Он встал, размялся, потянулся несколько раз. И прислушался. Вдали работало по крайней мере два или три трактора. Но как-то глухо, словно из-под земли, с неким прерывистым, странным бульканьем и придыханием рокотали их моторы. Никольский прислушался внимательней и расхохотался:
— Дурень! Да то ж тетерева…
Он посмотрел ка часы. Пять минут третьего. Нанесло ветерком с Ярыньи. Никольский глядел на мрачноватый лес на востоке, из-за которого скоро должно было появиться солнце.
Вдруг из-за этого леса на чистое, но сумрачное еще небо выползли четыре расходившиеся веером, удлиняющиеся на глазах грязновато-темные дорожки. Они все прибавлялись и прибавлялись, но, дойдя до какого-то рубежа, враз вспыхнули и стали нежно-розовым и. Здесь еще не было и отблеска утренней зари, а там на высокие трассы реактивных самолетов уже легли солнечные лучи.

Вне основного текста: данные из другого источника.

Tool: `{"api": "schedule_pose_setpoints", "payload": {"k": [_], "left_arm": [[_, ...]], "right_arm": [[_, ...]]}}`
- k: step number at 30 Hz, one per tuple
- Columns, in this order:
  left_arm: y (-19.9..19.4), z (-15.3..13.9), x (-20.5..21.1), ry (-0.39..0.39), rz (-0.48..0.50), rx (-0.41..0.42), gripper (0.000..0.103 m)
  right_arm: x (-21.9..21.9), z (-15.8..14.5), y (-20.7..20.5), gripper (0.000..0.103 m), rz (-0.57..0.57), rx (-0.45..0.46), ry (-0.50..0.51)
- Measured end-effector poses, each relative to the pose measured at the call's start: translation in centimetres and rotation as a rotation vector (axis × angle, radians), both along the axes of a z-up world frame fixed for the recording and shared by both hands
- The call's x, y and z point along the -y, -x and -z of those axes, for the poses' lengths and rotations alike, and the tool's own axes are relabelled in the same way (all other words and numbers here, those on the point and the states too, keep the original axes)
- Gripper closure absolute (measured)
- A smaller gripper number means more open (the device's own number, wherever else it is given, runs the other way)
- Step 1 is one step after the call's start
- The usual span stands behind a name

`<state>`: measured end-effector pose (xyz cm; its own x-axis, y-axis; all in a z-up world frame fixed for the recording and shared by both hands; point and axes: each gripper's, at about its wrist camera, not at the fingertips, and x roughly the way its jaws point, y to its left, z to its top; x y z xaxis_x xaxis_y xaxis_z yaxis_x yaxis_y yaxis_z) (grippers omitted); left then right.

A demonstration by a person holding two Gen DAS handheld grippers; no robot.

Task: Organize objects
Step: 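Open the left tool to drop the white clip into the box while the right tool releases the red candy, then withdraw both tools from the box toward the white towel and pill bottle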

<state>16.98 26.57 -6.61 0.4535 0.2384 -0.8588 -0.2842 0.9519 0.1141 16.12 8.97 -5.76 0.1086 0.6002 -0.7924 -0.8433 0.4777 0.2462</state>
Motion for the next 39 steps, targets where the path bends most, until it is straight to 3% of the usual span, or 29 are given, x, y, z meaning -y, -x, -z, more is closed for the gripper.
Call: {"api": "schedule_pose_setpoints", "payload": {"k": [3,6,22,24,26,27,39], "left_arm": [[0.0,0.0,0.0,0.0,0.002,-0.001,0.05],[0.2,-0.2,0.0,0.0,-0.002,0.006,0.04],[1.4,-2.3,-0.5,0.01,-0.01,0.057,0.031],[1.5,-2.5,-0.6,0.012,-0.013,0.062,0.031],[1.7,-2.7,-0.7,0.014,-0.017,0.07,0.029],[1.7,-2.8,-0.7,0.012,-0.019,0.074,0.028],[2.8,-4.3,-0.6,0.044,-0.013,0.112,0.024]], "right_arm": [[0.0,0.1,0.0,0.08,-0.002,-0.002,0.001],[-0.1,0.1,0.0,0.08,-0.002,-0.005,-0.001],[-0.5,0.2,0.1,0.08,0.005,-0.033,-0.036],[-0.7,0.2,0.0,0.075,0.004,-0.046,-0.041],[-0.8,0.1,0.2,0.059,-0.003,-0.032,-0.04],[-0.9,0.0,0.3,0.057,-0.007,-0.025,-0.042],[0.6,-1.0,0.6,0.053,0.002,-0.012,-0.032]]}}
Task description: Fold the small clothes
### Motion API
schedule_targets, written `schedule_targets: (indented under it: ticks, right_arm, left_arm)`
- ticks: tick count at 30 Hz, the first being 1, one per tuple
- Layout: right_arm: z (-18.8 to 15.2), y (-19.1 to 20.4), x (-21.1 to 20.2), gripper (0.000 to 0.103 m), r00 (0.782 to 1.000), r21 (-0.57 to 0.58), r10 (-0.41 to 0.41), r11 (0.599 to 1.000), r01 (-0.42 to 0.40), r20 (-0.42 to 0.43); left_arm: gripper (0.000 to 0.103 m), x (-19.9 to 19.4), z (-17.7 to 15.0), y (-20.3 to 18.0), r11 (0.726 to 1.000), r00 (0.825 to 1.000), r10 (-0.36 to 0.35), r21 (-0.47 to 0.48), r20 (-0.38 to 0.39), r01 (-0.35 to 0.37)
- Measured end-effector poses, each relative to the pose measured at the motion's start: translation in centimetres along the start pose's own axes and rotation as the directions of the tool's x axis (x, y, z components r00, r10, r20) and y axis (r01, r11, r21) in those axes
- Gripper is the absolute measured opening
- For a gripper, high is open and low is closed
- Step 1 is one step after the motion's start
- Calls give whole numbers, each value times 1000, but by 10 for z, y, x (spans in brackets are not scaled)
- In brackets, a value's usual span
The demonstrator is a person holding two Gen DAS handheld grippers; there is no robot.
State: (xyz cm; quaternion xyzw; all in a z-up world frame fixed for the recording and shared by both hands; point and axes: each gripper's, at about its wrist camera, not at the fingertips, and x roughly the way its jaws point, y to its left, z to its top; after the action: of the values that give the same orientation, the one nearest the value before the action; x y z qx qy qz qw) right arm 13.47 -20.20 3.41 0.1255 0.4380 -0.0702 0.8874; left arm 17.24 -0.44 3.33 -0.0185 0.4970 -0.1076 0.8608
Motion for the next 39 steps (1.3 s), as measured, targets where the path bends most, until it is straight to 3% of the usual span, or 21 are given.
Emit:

Быстрые шаги послышались на улочке. Скрипнула калитка. Никольский обернулся и увидел Люду. Она, помахивая снежной веточкой черемухи, подошла к крыльцу. Глаза ее блестели, а темная гривка волос казалась влажной.
— А вы еще не спите? — просто спросила она. — Ну, пойдемте спать.
Никольский хотел сказать что-нибудь ироническое, язвительное, во всяком случае остроумное, но ничего не мог придумать, а Люда уже вошла в дом.
Через каких-нибудь пять минут она была уже в своей кровати. Никольский тоже стал расшнуровывать ботинки и ни к селу ни к городу сказал:
— Может быть, поужинаете?
— Да нет, — отозвалась Люда из-под одеяла. — Поспим, а потом позавтракаем. Ладно? Спокойной ночи.
— Спокойной ночи, — принужденно буркнул Никольский.
Он лежал на спине, и легкомысленное настроение овладевало им. «Взять да и выкинуть такую штуку, — раздумывал он, — подлечь к ней сейчас… И сказать: «Люда, ты помнишь, как Павка Корчагин с Ритой Устинович ехали в поезде? Помнишь, как они вместе лежали? Без всяких там задних мыслей. Ведь могут же быть у мужчины с женщиной чисто товарищеские, дружеские отношения?»
Он стал разрабатывать этот план в деталях, думать, что ответит она ему и что скажет он ей. И тут, как давеча, все поехало, поплыло в сторону, и он моментально заснул крепким, здоровым сном.
Спала и Люда. По дворам начинали трудовую побудку петухи, а в маленьком домике слышалось ровное дыхание только что уснувших людей. Первый лучик пробился в окно, сквозь щелочку сбоку от занавески, и упал на стол, осветив так и не раскрытую бутылку армянского портвейна, белого, высшего качества.